I have been called at the death of one of my patients. Still a young man. A few months earlier he came to my office because the white of his eyes had become yellow. A malignant tumor of his gall bladder turned out to be the cause. The operation brought some temporary relief. He and his wife had kept up hope until the end, but nevertheless that had come now, seemingly brought about by an implacably and fatally ticking clockwork.

Why, what did we do wrong? His wife says with bewilderment and unbelief in her voice. I cannot be without him. His little son of ten years old tries to look as casual as possible … don’t look at me, I can handle this he seems to be saying. He sticks his hands in his pockets and leans against the wall. But in this I recognise the image of dread, as only a child can have it. And a child doesn’t have a way out in language as the big ones have. I cannot answer such a question I say. Nobody can. The only thing I know is that you din’t do anything wrong, that certainly not, and your husband didn’t do anything wrong either. And I babble on some more to show that I don’t know what to say. Even to try to give answers in such a case is wholly wrong. There are no answers. One had better shut up. Just to be busy and to do away with the awkward silence I start filling out the death certificate.

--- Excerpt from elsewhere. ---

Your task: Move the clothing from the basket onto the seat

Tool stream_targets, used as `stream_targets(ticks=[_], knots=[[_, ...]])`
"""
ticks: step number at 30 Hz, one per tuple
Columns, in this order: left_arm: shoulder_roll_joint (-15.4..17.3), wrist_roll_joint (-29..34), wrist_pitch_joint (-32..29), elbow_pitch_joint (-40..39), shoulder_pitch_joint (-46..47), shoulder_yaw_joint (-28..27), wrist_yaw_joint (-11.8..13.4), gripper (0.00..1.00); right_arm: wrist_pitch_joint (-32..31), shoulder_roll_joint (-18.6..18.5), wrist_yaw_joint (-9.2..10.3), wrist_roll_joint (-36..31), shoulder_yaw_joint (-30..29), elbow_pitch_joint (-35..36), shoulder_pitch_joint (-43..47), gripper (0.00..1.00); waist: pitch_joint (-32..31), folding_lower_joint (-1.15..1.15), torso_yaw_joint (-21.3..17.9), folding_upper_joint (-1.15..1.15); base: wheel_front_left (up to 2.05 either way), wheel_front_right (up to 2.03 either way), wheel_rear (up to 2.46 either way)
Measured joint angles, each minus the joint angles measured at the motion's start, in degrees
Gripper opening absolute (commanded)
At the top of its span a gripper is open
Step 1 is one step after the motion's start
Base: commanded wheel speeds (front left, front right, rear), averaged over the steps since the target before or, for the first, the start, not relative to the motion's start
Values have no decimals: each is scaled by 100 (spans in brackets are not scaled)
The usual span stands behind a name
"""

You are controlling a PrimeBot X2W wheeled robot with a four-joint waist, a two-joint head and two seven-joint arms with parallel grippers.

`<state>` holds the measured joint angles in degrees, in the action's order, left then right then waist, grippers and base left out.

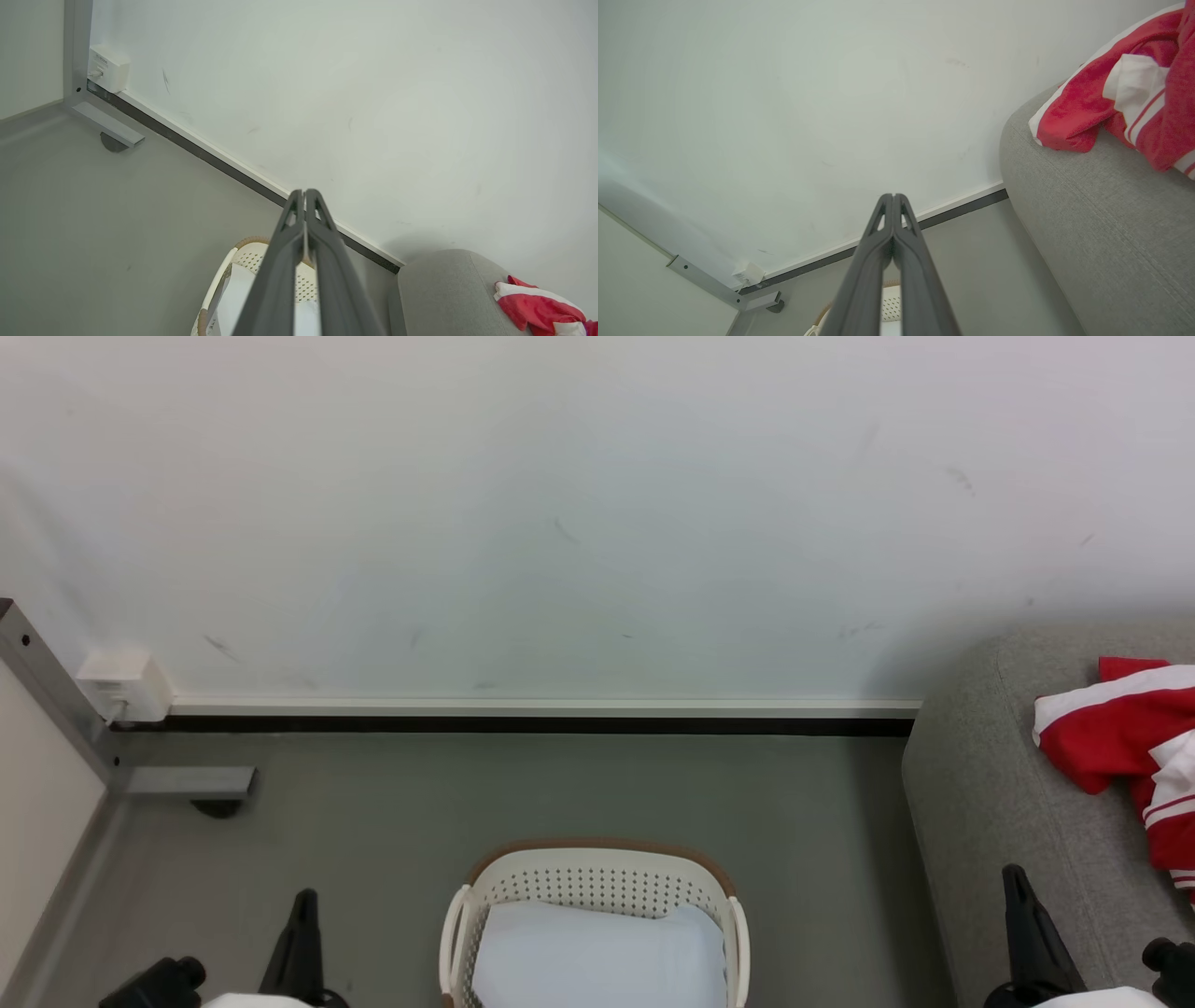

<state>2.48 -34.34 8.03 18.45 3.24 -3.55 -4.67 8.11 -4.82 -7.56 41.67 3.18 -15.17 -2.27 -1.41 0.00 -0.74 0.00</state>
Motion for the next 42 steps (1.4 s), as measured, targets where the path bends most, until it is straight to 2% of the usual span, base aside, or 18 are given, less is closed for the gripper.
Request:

The mother Kisagotami came with her dead child in her arms to the Buddha, in despair. He sent her away to look for a mustard seed in a family where nobody ever died. A bitter balm for your soul he called her fruitless quest. The whole world is in compassion with your suffering. The Buddha didn’t give an answer either.

Every word is too much. God willed it so. He loves you, only you cannot see that now. He hits hardest the ones he loves most. Those kind of things can never be said or even thought by somebody else. There might be something in them after all, but the only ones who have a right to utter them are those who know them by experience.

Rebellion and anger are understandable, but they don’t make sense. If God doesn’t exist anger doesn’t make sense. Fate is anonymous. You cannot rebel against fate. If He does exist, He is certainly good. Consequently evil things that happen cannot be a punishment. Therefore emotions of anger may not gain the upper hand, because they lead to embitterment. They are dead alleys.
This means that innocent suffering is a mystery. But it is almost impossible for a human being not to ask questions and to look for answers in the eye of something so horrific. We cannot live with such a secret. The sense in suffering, one of the greatest questions of man. Why does God allow suffering? The theodicee as theologians call it. To Jesus also people came with the death of young people, the girl to whom he said talitha koemi and the young man in Naïn. He didn’t give an answer either. At such a tremendous event a shudder went through Him like it is said at the death of his friend Lazarus. There probably is an answer to the theodicee but that cannot be expressed in words.